Генка взялся за весла, поплыли к берегу. Мальчишки встретили их сочувственным молчанием: они видели суету у тычка и все слышали.

— Ну, братва, — сказал Генка, последним толчком весел вгоняя нос лодки в прибрежный песок. — Кто у вас рекордсмен по плаванию, прыжкам в воду, нырянию и прочему водному полу?

Мальчишки переглянулись и посмотрели на белобрысого узколицего паренька с поцарапанными коленками.

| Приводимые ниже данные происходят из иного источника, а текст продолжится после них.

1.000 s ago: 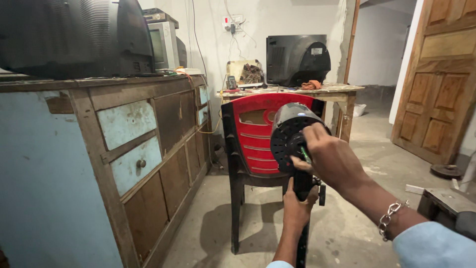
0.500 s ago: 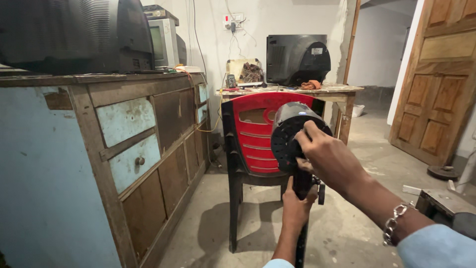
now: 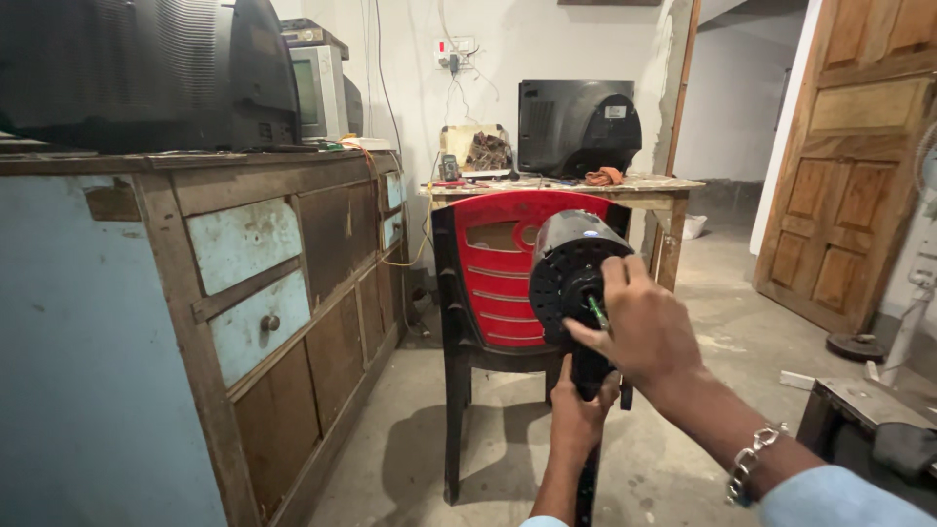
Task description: The person reassembles a pedestal fan. They fit the blade assembly onto the motor shaft, tighten the hub using a screwdriver, attach the front wire guard, secure it with a retaining ring, and finally mount the blades and tighten the center cap by hand.
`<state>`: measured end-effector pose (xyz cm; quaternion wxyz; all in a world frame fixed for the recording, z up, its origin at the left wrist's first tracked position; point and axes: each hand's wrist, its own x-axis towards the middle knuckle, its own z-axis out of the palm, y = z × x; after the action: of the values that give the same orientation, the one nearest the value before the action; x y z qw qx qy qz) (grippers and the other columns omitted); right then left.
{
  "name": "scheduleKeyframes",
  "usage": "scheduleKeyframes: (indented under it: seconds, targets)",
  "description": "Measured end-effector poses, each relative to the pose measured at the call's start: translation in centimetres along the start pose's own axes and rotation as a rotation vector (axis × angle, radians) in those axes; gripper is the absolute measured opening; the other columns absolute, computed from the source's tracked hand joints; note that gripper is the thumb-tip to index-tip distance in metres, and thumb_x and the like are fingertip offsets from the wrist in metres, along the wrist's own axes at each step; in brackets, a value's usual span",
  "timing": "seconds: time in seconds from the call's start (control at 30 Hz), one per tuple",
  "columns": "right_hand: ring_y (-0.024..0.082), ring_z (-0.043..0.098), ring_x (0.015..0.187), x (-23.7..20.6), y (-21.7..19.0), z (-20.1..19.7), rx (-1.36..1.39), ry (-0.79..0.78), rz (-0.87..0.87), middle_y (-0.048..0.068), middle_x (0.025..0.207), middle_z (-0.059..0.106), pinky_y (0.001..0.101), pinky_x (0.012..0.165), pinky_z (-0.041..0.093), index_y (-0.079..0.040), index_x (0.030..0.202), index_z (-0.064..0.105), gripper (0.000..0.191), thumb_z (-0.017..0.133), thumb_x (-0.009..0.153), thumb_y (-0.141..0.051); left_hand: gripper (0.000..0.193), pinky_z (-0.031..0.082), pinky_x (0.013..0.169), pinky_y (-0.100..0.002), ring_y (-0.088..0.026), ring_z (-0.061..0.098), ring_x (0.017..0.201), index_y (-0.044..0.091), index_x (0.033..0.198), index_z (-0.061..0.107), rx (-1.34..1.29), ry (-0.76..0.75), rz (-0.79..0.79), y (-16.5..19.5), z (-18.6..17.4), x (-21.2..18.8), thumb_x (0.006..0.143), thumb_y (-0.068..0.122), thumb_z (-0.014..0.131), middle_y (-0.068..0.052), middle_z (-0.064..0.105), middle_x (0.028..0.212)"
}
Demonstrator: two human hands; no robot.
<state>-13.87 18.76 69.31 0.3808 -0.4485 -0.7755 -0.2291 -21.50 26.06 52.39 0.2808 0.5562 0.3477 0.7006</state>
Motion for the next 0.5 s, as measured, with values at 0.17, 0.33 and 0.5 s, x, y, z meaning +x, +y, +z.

— Ты, что ли, чемпион? — спросил Генка.

— Ну, я, — засмущался паренек.

— Как зовут?

— Витькой.

— Так вот, Витька, надо помочь бывшему фронтовику дяде Феде. Достать со дна водоема орден солдатской «Славы», утопленный им по пьяной лавочке… Задача ясна?

— Ясна, — сказал Витька. — Я под водой цельную минуту могу сидеть, ребята по часам засекали.

— Найдешь орден, буду катать тебя на машине по первому твоему требованию. Днем и ночью…

Витьку взяли в лодку. Павла Ивановича, городского гостя, оставили на берегу, так как никакой помоги в деле спасения ордена от него не ожидалось.

У злополучного тычка заякорились, бултыхнув в воду пару кирпичин с веревкой. Витька сбросил рубашонку, штанишки и стал на корме.

— Он должо́н быть виден на дне, — сказал дядя Федя. — Потому как серебряный, блескучий… Ныряй давай, парень!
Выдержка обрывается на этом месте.